# Task goal
Copy out the full listing that comes next, exactly.

=======

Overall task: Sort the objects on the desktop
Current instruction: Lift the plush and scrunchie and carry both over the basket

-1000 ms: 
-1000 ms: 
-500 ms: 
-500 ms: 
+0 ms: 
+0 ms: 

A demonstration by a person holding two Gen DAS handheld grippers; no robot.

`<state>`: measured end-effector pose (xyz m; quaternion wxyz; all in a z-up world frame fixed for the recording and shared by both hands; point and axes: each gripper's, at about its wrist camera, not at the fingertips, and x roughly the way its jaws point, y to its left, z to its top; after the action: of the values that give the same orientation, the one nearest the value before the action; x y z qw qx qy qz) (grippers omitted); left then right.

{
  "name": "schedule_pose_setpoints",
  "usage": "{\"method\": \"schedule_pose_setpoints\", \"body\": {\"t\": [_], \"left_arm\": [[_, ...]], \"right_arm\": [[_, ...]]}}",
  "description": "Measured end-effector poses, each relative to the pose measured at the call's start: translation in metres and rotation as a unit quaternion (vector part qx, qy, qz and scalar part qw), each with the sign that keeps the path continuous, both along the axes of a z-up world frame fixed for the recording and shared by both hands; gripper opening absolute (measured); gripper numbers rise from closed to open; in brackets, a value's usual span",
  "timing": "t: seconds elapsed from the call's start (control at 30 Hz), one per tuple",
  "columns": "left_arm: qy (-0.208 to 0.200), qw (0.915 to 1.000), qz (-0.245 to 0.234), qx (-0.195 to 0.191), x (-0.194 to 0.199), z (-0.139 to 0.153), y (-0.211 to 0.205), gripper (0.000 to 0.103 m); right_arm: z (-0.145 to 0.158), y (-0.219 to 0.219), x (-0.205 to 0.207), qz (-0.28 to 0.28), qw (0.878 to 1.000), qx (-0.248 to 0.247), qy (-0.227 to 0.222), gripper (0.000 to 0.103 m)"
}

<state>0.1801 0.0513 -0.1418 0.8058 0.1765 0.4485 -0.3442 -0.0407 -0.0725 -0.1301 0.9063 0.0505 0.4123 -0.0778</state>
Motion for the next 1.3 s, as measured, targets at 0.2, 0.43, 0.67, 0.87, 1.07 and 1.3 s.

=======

# Exercise answer
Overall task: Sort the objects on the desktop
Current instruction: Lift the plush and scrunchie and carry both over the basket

-1000 ms: 
-1000 ms: 
-500 ms: 
-500 ms: 
+0 ms: 
+0 ms: 

A demonstration by a person holding two Gen DAS handheld grippers; no robot.

`<state>`: measured end-effector pose (xyz m; quaternion wxyz; all in a z-up world frame fixed for the recording and shared by both hands; point and axes: each gripper's, at about its wrist camera, not at the fingertips, and x roughly the way its jaws point, y to its left, z to its top; after the action: of the values that give the same orientation, the one nearest the value before the action; x y z qw qx qy qz) (grippers omitted); left then right.

{
  "name": "schedule_pose_setpoints",
  "usage": "{\"method\": \"schedule_pose_setpoints\", \"body\": {\"t\": [_], \"left_arm\": [[_, ...]], \"right_arm\": [[_, ...]]}}",
  "description": "Measured end-effector poses, each relative to the pose measured at the call's start: translation in metres and rotation as a unit quaternion (vector part qx, qy, qz and scalar part qw), each with the sign that keeps the path continuous, both along the axes of a z-up world frame fixed for the recording and shared by both hands; gripper opening absolute (measured); gripper numbers rise from closed to open; in brackets, a value's usual span",
  "timing": "t: seconds elapsed from the call's start (control at 30 Hz), one per tuple",
  "columns": "left_arm: qy (-0.208 to 0.200), qw (0.915 to 1.000), qz (-0.245 to 0.234), qx (-0.195 to 0.191), x (-0.194 to 0.199), z (-0.139 to 0.153), y (-0.211 to 0.205), gripper (0.000 to 0.103 m); right_arm: z (-0.145 to 0.158), y (-0.219 to 0.219), x (-0.205 to 0.207), qz (-0.28 to 0.28), qw (0.878 to 1.000), qx (-0.248 to 0.247), qy (-0.227 to 0.222), gripper (0.000 to 0.103 m)"
}

<state>0.1801 0.0513 -0.1418 0.8058 0.1765 0.4485 -0.3442 -0.0407 -0.0725 -0.1301 0.9063 0.0505 0.4123 -0.0778</state>
Motion for the next 1.3 s, as measured, targets at 0.2, 0.43, 0.67, 0.87, 1.07 and 1.3 s.

This output is now finished.